§ **What is expected**: Give back the whole listing exactly as written, leaving out each picture.

____________

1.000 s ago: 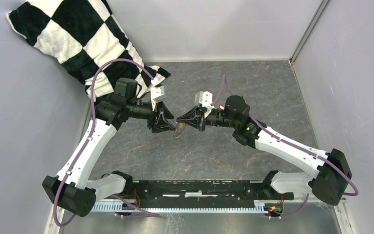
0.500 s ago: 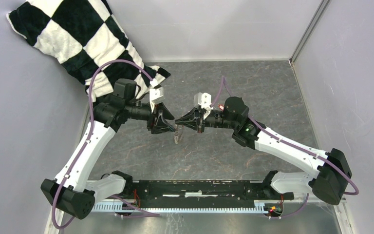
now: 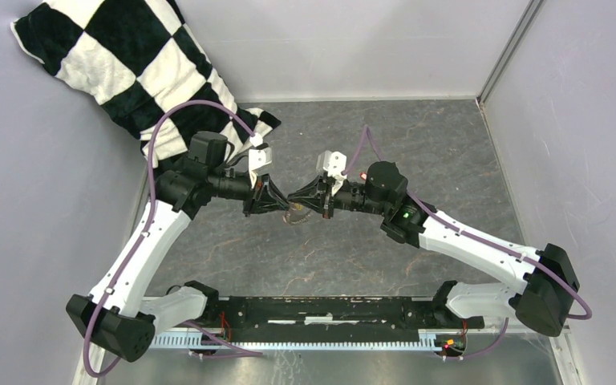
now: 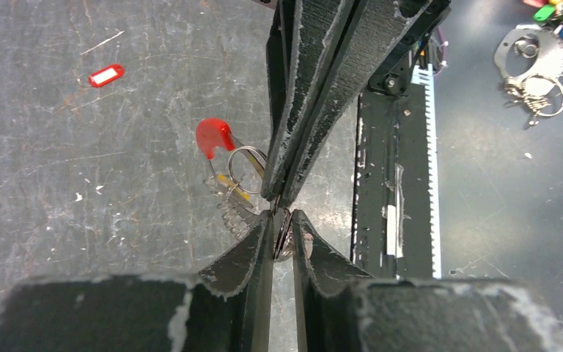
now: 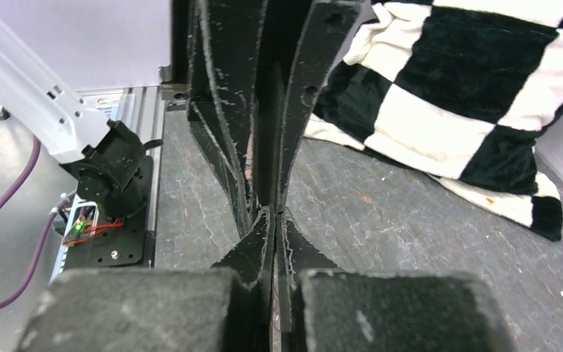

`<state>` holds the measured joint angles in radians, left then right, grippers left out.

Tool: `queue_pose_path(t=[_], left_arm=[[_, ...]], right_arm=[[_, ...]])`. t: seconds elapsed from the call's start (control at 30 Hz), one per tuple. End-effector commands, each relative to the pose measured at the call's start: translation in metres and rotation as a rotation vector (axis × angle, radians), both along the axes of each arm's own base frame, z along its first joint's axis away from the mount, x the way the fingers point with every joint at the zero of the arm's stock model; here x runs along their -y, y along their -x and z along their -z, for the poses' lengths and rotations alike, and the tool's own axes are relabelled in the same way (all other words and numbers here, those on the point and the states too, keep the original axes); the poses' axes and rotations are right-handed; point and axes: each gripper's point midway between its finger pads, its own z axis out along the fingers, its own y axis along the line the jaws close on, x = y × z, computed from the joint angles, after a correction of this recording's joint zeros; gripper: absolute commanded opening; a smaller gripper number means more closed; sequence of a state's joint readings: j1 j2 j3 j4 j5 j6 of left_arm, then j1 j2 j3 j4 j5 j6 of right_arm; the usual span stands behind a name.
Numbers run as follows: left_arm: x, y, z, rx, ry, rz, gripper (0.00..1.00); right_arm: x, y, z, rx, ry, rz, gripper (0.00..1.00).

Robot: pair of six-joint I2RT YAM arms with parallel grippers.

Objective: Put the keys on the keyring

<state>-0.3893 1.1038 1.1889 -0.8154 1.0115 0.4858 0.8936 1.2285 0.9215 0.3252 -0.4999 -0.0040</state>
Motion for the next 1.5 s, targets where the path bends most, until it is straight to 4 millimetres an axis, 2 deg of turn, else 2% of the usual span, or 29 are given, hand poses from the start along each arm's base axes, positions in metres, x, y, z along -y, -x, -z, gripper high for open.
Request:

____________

§ **Answer box**:
1.000 s ago: 
0.500 s ago: 
now: 
now: 
now: 

`<state>` holds the measured joint angles in radians, left then right, grippers left out.

Tool: `queue_pose_path(t=[_], left_arm=[[_, ...]], right_arm=[[_, ...]])`. t: seconds elapsed from the call's start (control at 30 Hz), one per tuple. End-effector commands, each relative to the pose measured at the call's start: translation in metres and rotation as a rotation vector (axis × angle, radians), both along the axes of each arm's own base frame, z along its first joint's axis away from the mount, x the way the fingers point with every joint at the zero of the arm's stock model; here x runs along their -y, y along their -x and z along their -z, for the poses' lengths and rotations alike, and the tool's own axes are relabelled in the same way (all other words and numbers here, those on the point and the states too, keep the original axes); the poses' axes and rotations are right-handed; point and axes: each gripper's point midway between its finger pads, its own z axis out along the fingers, its own y axis along the line the jaws close on, x = y × z, computed from the joint angles, after a correction of this recording's joint zeros; gripper: absolute commanded opening; a smaller gripper number means more closed; sequence of a state's joint readings: j1 j2 j3 j4 j5 j6 of left_arm, then j1 j2 j3 j4 j5 j6 of right_arm; the usual span stands behind a name.
Numbers run as follows: left_arm: x, y, z, rx, ry, rz, gripper (0.00..1.00); right_arm: x, y, z, rx, ry, rz, gripper (0.00..1.00).

Robot: pair of six-joint I2RT YAM arms with parallel grippers.

Objective: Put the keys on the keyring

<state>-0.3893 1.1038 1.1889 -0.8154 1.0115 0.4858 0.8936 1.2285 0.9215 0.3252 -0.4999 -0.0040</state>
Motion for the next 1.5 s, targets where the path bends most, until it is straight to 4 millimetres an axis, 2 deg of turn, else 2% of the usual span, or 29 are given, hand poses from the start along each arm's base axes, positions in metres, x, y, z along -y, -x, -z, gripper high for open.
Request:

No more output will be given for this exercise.